Task description » What lines of the data include the string "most"? Copy them all.

(Beginning of Source data)

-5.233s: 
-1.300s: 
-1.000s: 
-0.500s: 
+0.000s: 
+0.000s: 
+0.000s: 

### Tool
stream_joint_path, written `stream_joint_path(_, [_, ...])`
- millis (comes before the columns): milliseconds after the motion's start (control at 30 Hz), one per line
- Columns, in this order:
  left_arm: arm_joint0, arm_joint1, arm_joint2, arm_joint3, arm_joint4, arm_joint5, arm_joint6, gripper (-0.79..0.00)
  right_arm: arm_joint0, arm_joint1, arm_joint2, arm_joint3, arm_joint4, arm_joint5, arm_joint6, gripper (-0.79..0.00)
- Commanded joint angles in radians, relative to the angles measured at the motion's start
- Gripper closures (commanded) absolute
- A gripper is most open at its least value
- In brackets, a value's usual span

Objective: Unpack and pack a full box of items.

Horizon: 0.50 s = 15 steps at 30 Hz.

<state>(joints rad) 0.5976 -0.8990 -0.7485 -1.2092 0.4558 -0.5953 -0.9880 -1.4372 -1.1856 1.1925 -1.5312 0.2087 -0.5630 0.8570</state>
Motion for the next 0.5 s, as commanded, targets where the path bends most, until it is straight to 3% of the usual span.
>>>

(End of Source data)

Answer section »
- A gripper is most open at its least value
Motion for the next 0.5 s, as commanded, targets where the path bends most, until it is straight to 3% of the usual span.

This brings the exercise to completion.